§ Problem requirements
Repeat the data word for word and skip the pictures.

§ Dataset content
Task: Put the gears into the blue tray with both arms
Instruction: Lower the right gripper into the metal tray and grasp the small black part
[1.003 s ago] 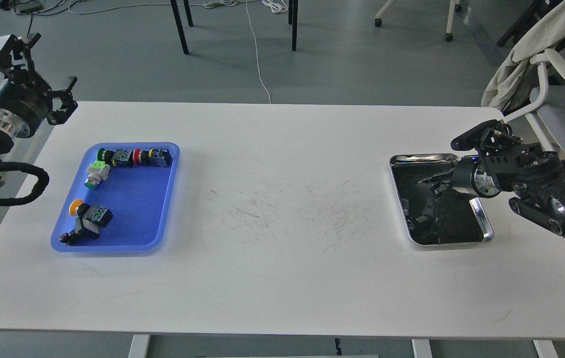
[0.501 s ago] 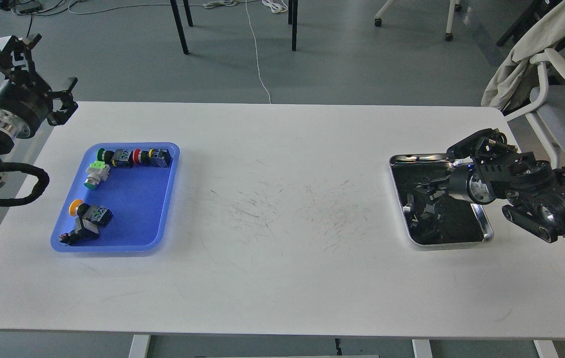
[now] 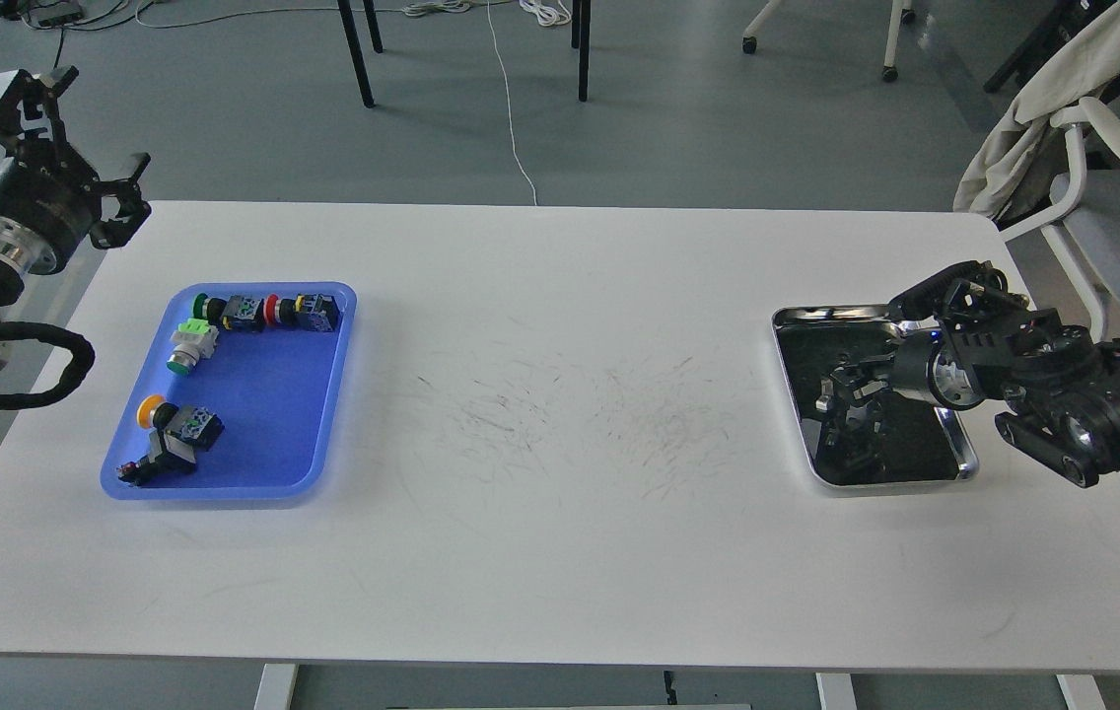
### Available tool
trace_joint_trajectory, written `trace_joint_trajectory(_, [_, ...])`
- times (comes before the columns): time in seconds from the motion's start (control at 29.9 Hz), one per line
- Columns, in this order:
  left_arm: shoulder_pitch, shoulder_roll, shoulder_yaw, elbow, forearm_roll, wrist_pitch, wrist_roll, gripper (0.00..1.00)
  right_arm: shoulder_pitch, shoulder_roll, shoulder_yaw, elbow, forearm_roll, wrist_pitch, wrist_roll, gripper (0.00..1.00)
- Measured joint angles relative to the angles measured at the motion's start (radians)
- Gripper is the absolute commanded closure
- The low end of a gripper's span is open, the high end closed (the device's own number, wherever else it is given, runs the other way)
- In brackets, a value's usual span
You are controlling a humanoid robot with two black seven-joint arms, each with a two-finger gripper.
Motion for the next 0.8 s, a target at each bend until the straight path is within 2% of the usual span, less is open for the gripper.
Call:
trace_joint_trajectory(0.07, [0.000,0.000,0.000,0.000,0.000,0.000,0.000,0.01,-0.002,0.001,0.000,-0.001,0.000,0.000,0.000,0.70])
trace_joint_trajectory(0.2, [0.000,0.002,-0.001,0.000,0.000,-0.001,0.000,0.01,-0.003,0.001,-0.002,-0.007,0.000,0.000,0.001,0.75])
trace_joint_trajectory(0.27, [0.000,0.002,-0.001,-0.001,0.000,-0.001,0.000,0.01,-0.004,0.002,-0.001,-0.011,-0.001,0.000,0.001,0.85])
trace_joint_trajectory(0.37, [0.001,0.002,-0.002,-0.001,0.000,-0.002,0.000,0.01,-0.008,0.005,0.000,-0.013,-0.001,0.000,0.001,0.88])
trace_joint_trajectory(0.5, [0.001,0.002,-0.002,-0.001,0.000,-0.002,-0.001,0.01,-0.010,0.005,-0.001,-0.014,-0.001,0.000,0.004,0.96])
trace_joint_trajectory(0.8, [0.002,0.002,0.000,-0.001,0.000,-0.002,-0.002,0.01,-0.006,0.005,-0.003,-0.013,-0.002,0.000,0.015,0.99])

§ Written answer
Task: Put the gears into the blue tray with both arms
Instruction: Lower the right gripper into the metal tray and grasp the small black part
[1.003 s ago] 
[0.501 s ago] 
[now] 
### Available tool
trace_joint_trajectory, written `trace_joint_trajectory(_, [_, ...])`
- times (comes before the columns): time in seconds from the motion's start (control at 29.9 Hz), one per line
- Columns, in this order:
  left_arm: shoulder_pitch, shoulder_roll, shoulder_yaw, elbow, forearm_roll, wrist_pitch, wrist_roll, gripper (0.00..1.00)
  right_arm: shoulder_pitch, shoulder_roll, shoulder_yaw, elbow, forearm_roll, wrist_pitch, wrist_roll, gripper (0.00..1.00)
- Measured joint angles relative to the angles measured at the motion's start (radians)
- Gripper is the absolute commanded closure
- The low end of a gripper's span is open, the high end closed (the device's own number, wherever else it is given, runs the other way)
- In brackets, a value's usual span
You are controlling a humanoid robot with two black seven-joint arms, each with a two-finger gripper.
Motion for the next 0.8 s, a target at each bend until the straight path is within 2% of the usual span, less is open for the gripper.
Call:
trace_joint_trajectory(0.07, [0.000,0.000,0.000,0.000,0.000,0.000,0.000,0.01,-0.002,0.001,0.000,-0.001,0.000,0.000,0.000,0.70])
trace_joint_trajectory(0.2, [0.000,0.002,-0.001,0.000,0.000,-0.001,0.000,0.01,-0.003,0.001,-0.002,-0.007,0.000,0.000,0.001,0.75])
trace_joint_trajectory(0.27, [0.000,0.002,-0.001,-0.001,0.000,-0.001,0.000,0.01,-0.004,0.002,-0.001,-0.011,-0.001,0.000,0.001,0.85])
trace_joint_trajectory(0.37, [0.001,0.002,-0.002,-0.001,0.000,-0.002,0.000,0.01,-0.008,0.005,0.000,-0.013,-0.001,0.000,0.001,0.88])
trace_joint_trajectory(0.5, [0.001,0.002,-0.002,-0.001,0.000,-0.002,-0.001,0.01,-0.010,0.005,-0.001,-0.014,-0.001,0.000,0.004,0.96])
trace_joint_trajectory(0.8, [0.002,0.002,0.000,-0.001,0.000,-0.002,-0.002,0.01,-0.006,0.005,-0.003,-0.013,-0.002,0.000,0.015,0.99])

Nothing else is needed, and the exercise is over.